Your instructions.
Exactly as written, copy the lines of the data below from the first through the one containing "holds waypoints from".

(Dataset entries)
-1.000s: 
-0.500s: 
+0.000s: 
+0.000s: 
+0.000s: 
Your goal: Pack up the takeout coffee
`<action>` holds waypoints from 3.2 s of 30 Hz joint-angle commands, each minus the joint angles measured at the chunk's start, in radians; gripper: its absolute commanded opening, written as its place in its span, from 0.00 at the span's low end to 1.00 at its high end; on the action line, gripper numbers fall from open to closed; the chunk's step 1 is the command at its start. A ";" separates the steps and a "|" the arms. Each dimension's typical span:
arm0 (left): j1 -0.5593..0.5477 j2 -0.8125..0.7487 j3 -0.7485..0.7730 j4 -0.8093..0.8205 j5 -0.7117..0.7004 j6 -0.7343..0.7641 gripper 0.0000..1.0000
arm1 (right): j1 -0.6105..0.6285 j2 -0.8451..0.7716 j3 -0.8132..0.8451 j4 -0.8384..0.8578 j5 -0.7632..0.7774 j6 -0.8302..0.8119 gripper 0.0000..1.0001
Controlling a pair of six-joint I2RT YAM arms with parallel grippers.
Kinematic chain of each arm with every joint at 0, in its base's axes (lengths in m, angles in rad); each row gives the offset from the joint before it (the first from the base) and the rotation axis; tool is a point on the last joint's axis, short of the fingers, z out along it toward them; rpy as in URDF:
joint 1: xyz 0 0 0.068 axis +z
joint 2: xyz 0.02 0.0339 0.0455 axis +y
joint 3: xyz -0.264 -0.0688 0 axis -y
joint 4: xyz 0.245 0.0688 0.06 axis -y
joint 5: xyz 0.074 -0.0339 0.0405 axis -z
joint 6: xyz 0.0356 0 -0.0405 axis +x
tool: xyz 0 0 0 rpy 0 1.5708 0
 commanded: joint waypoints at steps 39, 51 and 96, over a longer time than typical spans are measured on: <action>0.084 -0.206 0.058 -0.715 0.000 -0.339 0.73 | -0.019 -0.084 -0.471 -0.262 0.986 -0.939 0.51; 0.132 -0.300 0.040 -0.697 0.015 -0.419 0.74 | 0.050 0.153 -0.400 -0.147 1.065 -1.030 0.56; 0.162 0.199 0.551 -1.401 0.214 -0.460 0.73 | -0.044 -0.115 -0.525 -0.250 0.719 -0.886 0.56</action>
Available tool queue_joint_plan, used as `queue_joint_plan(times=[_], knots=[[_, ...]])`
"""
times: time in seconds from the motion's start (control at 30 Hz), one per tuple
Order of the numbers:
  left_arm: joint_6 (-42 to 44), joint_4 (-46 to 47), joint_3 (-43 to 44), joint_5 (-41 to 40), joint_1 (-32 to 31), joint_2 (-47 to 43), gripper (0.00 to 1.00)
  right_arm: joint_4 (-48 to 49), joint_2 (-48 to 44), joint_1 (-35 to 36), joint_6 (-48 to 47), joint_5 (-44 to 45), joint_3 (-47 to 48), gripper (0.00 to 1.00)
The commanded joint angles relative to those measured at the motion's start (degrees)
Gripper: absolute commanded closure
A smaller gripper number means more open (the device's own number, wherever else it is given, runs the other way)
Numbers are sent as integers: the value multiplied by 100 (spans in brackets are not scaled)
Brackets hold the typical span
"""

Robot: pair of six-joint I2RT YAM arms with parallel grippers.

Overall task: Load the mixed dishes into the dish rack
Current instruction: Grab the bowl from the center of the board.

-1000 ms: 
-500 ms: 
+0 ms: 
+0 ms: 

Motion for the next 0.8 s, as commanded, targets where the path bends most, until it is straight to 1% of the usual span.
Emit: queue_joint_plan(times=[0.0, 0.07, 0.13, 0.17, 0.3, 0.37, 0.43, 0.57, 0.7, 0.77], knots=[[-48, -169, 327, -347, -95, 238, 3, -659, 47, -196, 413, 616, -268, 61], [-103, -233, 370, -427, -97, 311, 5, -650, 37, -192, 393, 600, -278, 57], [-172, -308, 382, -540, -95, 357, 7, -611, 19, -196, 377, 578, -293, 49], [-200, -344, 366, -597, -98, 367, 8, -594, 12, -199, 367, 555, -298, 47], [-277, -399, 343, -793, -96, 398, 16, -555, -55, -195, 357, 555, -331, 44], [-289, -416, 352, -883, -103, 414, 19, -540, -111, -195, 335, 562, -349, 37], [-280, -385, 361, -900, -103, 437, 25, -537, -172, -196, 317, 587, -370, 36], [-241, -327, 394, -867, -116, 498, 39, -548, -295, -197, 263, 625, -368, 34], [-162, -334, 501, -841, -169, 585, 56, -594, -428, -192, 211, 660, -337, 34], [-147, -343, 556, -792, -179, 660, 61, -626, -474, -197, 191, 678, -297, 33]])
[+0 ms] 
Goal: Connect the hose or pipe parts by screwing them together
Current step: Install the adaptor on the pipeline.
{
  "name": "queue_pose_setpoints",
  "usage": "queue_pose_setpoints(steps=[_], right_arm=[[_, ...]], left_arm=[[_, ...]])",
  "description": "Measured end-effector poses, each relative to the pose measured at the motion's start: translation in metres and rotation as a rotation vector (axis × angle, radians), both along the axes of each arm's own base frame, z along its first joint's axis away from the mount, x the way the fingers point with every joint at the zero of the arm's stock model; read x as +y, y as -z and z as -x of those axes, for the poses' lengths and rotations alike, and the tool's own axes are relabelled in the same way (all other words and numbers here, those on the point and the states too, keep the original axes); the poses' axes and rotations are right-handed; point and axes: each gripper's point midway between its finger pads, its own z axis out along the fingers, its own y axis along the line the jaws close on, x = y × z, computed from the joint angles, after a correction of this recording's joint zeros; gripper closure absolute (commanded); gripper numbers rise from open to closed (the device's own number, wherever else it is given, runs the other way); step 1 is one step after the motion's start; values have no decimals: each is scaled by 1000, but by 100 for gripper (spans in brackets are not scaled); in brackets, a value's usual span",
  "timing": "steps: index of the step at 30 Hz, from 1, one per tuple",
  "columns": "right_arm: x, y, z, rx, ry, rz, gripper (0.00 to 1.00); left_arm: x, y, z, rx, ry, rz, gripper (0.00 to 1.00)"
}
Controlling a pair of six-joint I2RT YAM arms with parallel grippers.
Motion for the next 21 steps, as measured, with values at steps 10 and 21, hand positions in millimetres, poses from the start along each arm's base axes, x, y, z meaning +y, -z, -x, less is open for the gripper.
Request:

Answer below.
-1.000s: 
-0.500s: 
+0.000s: 
+0.000s: 
+0.000s: 
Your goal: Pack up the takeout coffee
`<action>` holds waypoints from 3.2 s of 30 Hz joint-angle commands, each minus the joint angles measured at the chunk's start, in radians; gripper: its absolute commanded opening, written as its place in its span, from 0.00 at the span's low end to 1.00 at its high end; on the action line, gripper numbers fall from open to closed; the chunk's step 1 is the command at its start. A ";" separates the steps and a "|" the arms. Each dimension's typical span:

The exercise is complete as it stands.